| Task |
Emit the entire listing verbatim.
== Segment start ==
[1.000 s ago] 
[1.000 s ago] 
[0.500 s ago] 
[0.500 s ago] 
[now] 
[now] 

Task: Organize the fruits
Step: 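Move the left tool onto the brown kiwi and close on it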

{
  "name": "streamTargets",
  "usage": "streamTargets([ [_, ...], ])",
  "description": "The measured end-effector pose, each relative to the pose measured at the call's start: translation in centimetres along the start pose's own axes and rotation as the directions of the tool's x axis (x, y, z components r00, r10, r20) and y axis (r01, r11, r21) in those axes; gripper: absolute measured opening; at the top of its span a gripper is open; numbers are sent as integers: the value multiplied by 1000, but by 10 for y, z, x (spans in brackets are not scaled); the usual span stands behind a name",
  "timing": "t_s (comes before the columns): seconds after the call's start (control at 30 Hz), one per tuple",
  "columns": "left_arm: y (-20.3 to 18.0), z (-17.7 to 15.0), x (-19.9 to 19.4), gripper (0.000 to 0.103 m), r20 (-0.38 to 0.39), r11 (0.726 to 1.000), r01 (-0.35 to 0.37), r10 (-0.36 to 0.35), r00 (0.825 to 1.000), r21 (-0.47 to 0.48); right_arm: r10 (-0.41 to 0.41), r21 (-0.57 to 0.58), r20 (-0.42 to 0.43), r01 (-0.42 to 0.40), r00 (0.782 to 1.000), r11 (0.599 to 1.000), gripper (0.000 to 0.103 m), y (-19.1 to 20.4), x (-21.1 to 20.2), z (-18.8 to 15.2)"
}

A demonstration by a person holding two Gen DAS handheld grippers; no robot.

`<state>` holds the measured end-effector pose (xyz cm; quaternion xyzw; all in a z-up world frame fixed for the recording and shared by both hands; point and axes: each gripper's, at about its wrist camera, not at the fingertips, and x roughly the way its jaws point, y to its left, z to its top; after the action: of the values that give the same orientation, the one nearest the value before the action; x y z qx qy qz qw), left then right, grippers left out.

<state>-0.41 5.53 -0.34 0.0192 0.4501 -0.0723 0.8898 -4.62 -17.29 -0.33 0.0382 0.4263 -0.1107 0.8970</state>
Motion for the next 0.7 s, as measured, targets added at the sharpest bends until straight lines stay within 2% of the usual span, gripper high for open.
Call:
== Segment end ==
| Output of the exercise |
[1.000 s ago] 
[1.000 s ago] 
[0.500 s ago] 
[0.500 s ago] 
[now] 
[now] 

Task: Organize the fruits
Step: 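Move the left tool onto the brown kiwi and close on it
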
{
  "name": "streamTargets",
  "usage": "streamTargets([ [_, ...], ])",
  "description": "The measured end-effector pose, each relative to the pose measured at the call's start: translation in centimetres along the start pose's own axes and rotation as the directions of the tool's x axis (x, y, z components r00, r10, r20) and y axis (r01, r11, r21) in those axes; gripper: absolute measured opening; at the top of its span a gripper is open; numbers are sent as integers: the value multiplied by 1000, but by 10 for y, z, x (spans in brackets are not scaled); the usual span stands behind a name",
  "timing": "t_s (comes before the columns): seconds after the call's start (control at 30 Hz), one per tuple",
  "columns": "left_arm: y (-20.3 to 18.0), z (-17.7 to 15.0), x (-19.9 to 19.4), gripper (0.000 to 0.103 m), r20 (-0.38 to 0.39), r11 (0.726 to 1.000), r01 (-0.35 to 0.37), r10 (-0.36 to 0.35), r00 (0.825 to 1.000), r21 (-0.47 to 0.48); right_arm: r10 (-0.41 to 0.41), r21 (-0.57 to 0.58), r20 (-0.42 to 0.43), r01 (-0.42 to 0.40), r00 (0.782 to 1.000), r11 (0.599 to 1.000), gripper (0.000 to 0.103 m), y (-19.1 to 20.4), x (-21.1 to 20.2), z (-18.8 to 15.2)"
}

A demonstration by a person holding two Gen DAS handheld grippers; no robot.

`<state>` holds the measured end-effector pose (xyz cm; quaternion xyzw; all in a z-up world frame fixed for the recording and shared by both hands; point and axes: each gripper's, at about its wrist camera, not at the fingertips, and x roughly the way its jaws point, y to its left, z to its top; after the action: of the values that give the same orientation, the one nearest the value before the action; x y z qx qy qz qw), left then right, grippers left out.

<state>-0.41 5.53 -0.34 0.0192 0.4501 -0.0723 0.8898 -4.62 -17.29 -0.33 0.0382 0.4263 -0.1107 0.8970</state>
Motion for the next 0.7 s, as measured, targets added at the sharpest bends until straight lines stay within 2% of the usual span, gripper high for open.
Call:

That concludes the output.